TRIBUTÁRIO. IRPF. COMPLEMENTAÇÃO DE APOSENTADORIA. LEIS 7.713/88
(ART. 6º, VII, B) E 9.250/95 (ART. 33) E MP 1.943/96 (ART. 8º).
INCIDÊNCIA SOBRE O BENEFÍCIO. BIS IN IDEM. EXCLUSÃO DE MONTANTE
EQUIVALENTE ÀS CONTRIBUIÇÕES EFETUADAS SOB A ÉGIDE DA LEI 7.713/88.
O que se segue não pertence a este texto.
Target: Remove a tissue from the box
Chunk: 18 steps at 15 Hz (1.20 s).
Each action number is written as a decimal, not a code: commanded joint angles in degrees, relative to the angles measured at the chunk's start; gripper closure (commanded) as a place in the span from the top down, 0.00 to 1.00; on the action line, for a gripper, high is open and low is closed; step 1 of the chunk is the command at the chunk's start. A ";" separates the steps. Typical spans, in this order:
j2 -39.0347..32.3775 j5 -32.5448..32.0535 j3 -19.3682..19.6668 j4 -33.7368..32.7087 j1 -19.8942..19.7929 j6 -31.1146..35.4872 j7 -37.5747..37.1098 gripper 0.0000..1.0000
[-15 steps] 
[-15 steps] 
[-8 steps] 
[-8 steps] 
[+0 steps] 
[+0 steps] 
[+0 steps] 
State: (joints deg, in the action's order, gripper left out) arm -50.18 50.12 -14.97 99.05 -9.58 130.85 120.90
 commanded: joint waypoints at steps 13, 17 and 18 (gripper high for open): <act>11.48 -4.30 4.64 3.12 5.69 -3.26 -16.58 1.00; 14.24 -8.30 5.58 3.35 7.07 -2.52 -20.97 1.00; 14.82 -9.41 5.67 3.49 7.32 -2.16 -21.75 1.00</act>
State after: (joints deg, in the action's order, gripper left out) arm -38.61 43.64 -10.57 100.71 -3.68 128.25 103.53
CORREÇÃO MONETÁRIA. ÍNDICES.
1. O recebimento da complementação de aposentadoria e o resgate das
contribuições recolhidas para entidade de previdência privada no
período de 1º.01.1989 a 31.12.1995 não constituíam renda tributável
pelo IRPF, por força da isenção concedida pelo art. 6º, VII, b, da
Lei 7.713/88, na redação anterior à que lhe foi dada pela Lei
9.250/95. Em contrapartida, as contribuições vertidas para tais
planos não podiam ser deduzidas da base de cálculo do referido
tributo, sendo, portanto, tributadas.
2. Com a edição da Lei 9.250/95, alterou-se a sistemática de
incidência do IRPF, passando a ser tributado o recebimento do
benefício ou o resgate das contribuições, por força do disposto no
art. 33 da citada Lei, e não mais sujeitas à tributação as
contribuições efetuadas pelos segurados.
3. A Medida Provisória 1.943-52, de 21.05.1996 (reeditada sob o nº
2.159-70), determinou a exclusão da base de cálculo do imposto de
renda do "valor do resgate de contribuições de previdência privada,
cujo ônus tenha sido da pessoa física, recebido por ocasião de seu
desligamento do plano de benefícios da entidade, que corresponder às
parcelas de contribuições efetuadas no período de 1º de janeiro de
1989 a 31 de dezembro de 1995" (art. 8º), evitando, desta forma, o
bis in idem.
4. Da mesma forma, considerando-se que a complementação de
aposentadoria paga pelas entidades de previdência privada é
constituída, em parte, pelas contribuições efetuadas pelo
beneficiado, deve ser afastada sua tributação pelo IRPF, até o
limite do imposto pago sobre as contribuições vertidas no período de
vigência da Lei 7.713/88.
5. A atualização dos valores recolhidos a título de IRPF pelos
segurados, durante a vigência da Lei 7.713/88, deve ser realizada
com a aplicação dos índices (a) IPC, até janeiro/1991; (b) INPC, de
fevereiro a dezembro/1991; (c) UFIR, de janeiro/1992 a
dezembro/1995; (d) SELIC, a partir de janeiro/1996, de acordo com a
jurisprudência dominante na 1ª Seção, em matéria análoga, qual seja,
a restituição de indébito tributário. A apuração das quantias pagas
após a edição da Lei 9.250/95, quando do recebimento da
aposentadoria, deve ser feita com base na taxa SELIC.
6. Recurso especial parcialmente provido.

Tribunal STJ
Processo REsp 544424 / DF RECURSO ESPECIAL 2003/0038247-3
Fonte DJ 23.08.2004 p. 126
Tópicos tributário, irpf, complementação de aposentadoria.